Plenty of pundits, and many ordinary people, as well have commented on the extraordinary level of anger that surges through America these days. From talk radio to political debates to everyday conversations, dialogue has given way to diatribe across the political spectrum. It's unlikely to be a coincidence that this has happened over a quarter century when the grand narratives of both major American political parties failed the test of reality. The 1960s and 1970s saw the Democrats get the chance to enact the reforms they wanted; the 1980s and the first decade of the 21st century saw the Republicans get the same opportunity. Both parties found themselves stymied by a universe that obstinately refused to play along with their stories, and too often, people on both sides turned to anger and scapegoating as a way to avoid having to rethink their ideas.

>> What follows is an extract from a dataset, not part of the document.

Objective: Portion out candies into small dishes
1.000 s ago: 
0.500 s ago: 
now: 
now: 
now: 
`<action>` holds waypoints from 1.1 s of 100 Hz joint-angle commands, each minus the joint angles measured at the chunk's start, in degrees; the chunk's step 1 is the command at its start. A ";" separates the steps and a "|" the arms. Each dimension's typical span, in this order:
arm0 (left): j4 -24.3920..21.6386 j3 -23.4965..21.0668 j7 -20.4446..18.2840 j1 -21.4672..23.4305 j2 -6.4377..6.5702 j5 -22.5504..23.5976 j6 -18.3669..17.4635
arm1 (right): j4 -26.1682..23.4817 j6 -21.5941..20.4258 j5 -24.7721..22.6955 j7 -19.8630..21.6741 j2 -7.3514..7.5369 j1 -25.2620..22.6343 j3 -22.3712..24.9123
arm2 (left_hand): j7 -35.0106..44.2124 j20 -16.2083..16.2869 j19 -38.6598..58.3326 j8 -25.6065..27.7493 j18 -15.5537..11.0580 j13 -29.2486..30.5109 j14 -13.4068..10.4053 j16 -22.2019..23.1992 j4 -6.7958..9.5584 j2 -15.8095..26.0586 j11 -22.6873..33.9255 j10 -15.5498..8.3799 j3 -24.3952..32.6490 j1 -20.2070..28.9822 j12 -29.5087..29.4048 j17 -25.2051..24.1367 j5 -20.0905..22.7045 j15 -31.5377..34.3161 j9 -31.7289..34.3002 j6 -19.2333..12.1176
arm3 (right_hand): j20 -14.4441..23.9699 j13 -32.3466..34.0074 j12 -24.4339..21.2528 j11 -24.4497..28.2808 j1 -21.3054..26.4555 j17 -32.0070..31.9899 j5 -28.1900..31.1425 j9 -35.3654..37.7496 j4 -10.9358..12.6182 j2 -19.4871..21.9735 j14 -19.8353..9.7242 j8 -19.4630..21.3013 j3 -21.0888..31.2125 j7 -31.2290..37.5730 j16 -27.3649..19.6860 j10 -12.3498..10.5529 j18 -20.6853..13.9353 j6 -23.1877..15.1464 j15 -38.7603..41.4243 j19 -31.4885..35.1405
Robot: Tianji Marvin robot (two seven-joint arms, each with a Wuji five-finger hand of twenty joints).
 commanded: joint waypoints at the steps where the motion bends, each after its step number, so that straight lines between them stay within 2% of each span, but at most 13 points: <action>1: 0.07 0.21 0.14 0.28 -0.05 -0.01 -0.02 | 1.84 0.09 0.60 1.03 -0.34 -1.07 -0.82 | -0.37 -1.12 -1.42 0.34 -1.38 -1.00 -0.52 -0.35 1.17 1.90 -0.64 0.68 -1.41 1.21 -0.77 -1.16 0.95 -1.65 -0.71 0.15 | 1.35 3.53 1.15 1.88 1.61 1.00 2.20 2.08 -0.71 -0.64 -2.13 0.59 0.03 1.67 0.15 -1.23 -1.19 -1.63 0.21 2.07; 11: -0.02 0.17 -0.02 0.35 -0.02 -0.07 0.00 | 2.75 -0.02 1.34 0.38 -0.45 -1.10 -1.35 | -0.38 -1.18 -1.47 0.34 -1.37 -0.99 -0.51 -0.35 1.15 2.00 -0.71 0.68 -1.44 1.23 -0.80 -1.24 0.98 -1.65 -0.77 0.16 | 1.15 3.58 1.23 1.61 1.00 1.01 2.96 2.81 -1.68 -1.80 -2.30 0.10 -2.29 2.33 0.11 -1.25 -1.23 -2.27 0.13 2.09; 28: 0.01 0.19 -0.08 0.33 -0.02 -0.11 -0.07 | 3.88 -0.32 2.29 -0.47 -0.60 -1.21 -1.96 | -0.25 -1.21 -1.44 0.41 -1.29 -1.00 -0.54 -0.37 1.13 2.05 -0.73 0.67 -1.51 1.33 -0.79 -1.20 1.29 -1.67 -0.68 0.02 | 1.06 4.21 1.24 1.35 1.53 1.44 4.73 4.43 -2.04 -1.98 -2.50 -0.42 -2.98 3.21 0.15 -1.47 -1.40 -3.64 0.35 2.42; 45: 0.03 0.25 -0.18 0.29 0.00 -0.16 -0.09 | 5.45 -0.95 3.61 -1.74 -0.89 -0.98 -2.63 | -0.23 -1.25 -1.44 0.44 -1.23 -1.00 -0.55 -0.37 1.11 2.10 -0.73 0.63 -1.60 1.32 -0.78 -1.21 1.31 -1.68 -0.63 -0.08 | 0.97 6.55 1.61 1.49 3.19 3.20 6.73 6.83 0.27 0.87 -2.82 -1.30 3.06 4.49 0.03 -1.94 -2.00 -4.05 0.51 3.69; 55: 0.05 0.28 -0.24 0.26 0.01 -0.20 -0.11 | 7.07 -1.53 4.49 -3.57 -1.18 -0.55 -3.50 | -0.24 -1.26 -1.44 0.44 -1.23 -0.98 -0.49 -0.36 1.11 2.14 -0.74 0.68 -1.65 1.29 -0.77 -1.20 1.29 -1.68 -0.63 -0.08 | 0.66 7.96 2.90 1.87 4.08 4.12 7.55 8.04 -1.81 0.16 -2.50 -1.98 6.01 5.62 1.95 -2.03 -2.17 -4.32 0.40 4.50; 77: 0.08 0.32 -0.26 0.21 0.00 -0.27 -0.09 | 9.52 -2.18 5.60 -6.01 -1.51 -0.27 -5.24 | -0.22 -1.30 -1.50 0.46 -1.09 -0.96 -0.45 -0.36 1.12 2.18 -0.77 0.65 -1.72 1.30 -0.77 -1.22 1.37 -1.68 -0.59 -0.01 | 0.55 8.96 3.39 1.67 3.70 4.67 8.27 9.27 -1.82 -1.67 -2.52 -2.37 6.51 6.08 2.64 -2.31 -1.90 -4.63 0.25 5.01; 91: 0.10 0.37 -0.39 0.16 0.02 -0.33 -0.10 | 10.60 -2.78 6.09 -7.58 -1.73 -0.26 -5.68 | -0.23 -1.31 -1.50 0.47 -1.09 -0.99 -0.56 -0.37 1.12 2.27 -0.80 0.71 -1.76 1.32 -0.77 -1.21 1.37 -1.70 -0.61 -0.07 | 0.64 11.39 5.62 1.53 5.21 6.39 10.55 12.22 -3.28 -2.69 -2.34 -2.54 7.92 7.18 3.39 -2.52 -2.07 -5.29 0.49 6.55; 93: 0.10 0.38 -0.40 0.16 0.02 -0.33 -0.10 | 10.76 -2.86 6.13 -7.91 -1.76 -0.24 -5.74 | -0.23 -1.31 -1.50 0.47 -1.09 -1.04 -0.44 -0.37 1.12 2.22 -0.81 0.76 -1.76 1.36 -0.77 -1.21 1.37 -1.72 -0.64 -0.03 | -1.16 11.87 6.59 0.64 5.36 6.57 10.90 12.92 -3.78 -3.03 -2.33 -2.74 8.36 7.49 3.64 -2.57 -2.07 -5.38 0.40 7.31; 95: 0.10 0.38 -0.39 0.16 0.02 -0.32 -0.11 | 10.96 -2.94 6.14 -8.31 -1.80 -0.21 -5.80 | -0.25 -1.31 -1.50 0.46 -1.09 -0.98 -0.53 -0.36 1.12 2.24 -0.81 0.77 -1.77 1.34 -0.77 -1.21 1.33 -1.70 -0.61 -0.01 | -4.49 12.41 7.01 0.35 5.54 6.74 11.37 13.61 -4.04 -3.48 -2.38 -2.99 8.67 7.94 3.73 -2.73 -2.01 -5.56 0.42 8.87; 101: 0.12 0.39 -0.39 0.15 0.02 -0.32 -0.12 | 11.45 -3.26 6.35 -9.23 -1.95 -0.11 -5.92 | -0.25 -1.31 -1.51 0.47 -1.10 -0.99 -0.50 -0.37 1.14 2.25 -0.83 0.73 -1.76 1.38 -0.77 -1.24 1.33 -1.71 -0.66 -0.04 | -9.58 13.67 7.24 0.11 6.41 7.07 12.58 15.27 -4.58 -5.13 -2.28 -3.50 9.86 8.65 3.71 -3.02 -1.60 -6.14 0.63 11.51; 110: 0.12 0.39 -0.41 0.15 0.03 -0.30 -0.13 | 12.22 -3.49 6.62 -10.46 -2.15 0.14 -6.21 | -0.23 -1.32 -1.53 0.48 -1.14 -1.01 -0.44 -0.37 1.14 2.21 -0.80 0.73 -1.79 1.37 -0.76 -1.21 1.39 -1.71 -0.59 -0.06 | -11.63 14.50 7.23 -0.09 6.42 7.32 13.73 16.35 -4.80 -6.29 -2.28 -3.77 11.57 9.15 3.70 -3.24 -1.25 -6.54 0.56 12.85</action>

That habit of rage isn't going to help us, or anyone, as we move toward a future that promises to leave most of our culture's familiar stories in tatters. As we face the unwelcome realities of resource depletion, environmental instability, and the inevitable hangover coming on the heels of our fictive economy's decades-long binge, clinging to whatever single story appeals to us may be emotionally comforting in the short term, but it leads down a dead end familiar to those who study the history of extinct civilizations. Learning other stories, and finding out that it's possible to see the world in more than just one way, is a more viable path.